Gracepoint is not a poorly made television show: There’s attractive cinematography and solid acting throughout. But the energy levels are off, as though those involved were all waiting for someone else to step up and pull the whole production out of a stupor. There are flashes of excellence—like when Nolte stops mumbling and delivers in a key moment later in the season—but in the end the series lacks anything to differentiate it from other entries in this genre.

It’s arguable that such evaluations are influenced by previous viewings and enjoyment of Broadchurch. The original version of this story is the elephant in the room—especially given that Tennant is reprising the same role with a different accent—and it’s something Fox has struggled to negotiate ever since the adaptation was announced in 2013. When it comes down to brass tacks, the reasons to remake the series are purely financial: Changing the setting to the United States expands Gracepoint’s potential audience (as it helps American viewers relate to the situation), and owning the series means Fox can sell it in international markets. But there are few creative reasons to retell an almost identical story. Gracepoint’s producers—including showrunners Dan Futterman and Anya Epstein—have stressed that this will be a distinct narrative. Given that the first six episodes of the series are nearly identical to their U.K. counterparts—and the differences in the seventh episode seem to exist only to delay the climax as eight episodes are adapted into 10—little effort seems to have been taken to explore the creative possibilities of telling this story in an American context.

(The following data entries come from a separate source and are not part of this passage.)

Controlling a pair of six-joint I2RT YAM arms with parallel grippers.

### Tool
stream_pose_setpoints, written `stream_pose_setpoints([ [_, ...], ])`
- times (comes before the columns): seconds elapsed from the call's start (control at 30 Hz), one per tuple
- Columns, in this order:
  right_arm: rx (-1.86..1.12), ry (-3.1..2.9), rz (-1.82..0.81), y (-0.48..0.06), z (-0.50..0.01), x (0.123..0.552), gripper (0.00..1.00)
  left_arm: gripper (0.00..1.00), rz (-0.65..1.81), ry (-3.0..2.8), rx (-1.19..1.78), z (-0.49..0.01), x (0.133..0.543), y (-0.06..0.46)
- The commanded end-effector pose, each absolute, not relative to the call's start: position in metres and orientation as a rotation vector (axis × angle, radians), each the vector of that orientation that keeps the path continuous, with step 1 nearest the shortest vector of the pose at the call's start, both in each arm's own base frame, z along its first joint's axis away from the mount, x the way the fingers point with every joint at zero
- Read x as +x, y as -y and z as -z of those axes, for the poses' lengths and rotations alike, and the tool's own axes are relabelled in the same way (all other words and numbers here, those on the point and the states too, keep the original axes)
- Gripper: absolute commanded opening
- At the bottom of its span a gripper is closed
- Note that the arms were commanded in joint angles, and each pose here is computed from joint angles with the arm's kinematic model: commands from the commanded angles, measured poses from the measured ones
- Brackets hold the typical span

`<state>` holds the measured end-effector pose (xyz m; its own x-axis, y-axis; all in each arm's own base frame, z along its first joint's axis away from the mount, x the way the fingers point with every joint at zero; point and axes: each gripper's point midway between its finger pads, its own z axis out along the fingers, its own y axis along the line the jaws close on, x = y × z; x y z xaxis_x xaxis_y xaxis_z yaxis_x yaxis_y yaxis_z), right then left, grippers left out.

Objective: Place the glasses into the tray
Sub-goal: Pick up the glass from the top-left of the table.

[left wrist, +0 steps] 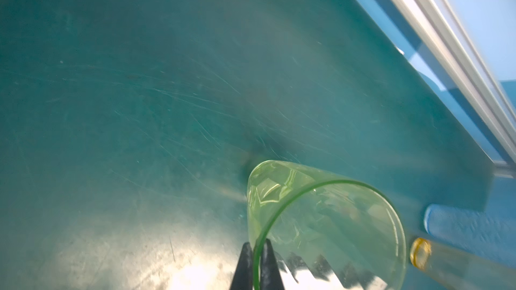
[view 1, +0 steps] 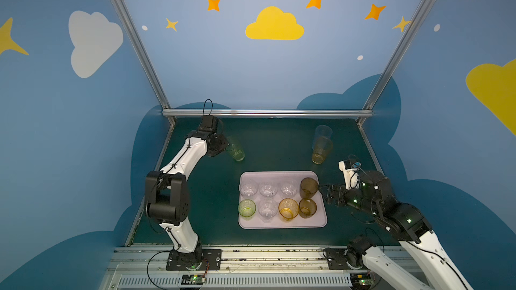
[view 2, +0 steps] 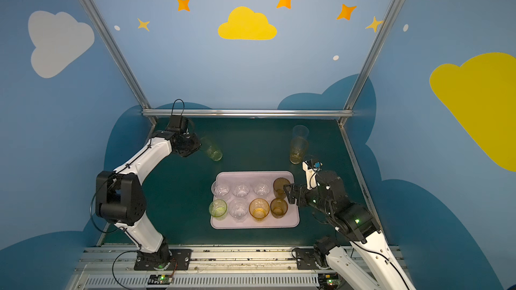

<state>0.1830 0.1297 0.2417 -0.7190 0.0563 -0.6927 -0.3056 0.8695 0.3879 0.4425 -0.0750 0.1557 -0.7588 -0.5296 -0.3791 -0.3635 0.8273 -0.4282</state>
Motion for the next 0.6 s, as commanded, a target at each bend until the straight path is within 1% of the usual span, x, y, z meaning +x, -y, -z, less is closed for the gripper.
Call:
stream_pose_setpoints([
  [0.0, -0.143, -2.264, -0.633, -0.127, -0.252, 0.186, 0.87, 0.04, 0.521, -2.435, -0.566, -0.202, 0.44, 0.085],
  [0.2, -0.117, -2.278, -0.673, -0.135, -0.255, 0.192, 0.87, 0.04, 0.521, -2.418, -0.48, -0.225, 0.417, 0.09],
  [0.4, -0.053, -2.318, -0.712, -0.143, -0.245, 0.201, 0.87, 0.04, 0.508, -2.436, -0.416, -0.237, 0.395, 0.089],
  [0.57, -0.013, -2.322, -0.735, -0.147, -0.242, 0.207, 0.87, 0.04, 0.557, -2.427, -0.333, -0.246, 0.378, 0.095],
])
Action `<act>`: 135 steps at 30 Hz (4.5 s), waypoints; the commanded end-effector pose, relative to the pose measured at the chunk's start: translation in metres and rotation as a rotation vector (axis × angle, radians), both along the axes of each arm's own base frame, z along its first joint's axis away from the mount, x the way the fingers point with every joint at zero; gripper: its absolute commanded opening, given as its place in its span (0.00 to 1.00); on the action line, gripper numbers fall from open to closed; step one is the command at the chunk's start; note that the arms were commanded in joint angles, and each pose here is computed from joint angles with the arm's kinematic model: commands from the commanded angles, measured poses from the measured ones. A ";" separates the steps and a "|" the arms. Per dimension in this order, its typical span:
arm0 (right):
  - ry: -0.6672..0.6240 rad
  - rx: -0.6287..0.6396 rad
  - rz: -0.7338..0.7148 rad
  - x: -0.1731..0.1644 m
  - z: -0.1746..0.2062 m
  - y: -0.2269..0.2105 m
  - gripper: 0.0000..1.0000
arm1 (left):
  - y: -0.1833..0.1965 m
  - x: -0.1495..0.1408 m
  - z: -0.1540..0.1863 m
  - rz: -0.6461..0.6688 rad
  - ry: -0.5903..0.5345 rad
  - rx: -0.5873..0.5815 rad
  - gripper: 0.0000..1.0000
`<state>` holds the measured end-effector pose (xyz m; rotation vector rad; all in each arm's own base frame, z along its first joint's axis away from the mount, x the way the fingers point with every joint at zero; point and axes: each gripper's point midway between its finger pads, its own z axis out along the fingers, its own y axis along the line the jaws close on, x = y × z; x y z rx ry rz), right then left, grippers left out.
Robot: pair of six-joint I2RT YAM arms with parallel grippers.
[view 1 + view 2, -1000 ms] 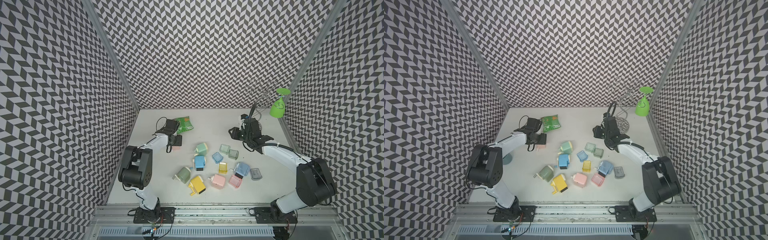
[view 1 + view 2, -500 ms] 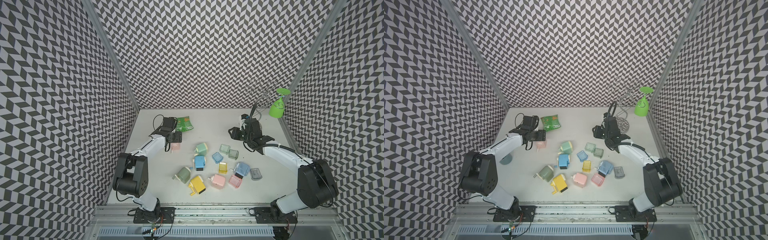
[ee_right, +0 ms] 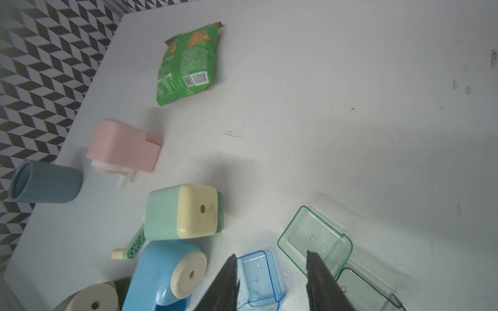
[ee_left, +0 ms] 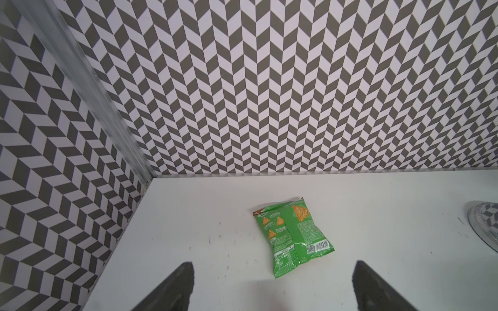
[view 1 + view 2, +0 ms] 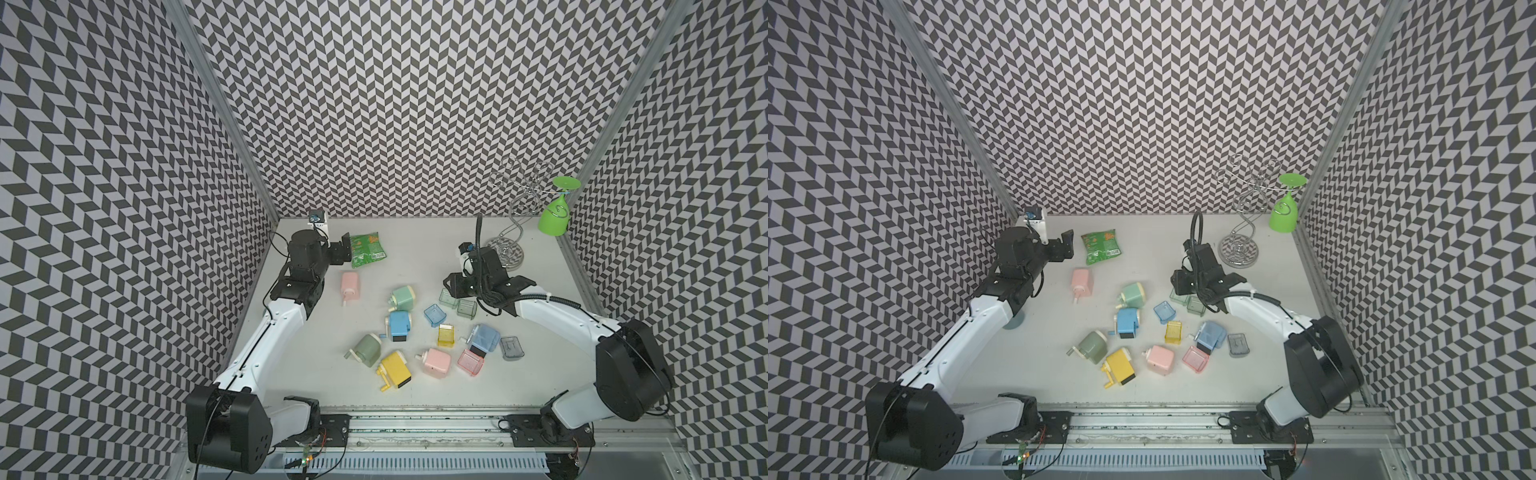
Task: Put the tray back into the pencil sharpener
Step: Move the container to the center of the board, then pick up the pencil sharpener from the center of the board.
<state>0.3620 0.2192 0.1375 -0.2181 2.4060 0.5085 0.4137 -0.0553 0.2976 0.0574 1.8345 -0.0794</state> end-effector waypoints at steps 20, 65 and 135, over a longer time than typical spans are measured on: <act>0.244 -0.185 -0.305 0.021 -0.062 -0.032 0.36 | -0.067 -0.040 0.001 -0.402 -0.161 0.144 0.88; 0.275 -0.236 -0.279 0.029 -0.084 -0.024 0.28 | -0.085 -0.030 -0.001 -0.437 -0.163 0.208 0.85; 0.137 -0.126 -0.197 0.049 -0.031 -0.018 0.24 | -0.189 -0.050 -0.209 -1.091 0.696 0.588 0.83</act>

But you don’t need to have seen Broadchurch to be disappointed with Gracepoint. As much as the direct comparison likely draws more attention to the series’ flaws, those flaws are present enough that even those who can’t make the comparison will sense the lack of energy behind this particular narrative. The problem is not that Broadchurch renders Gracepoint unnecessary or redundant: The original series’ critical acclaim obscures the fact that nearly no one watched it on BBC America, meaning this will undoubtedly reach a larger audience. In principle, that could be a good thing. The problem is that there is nothing about Gracepoint that makes it stand out in any way, as it ultimately only represents an inert if occasionally effective stab at event storytelling in a broadcast space.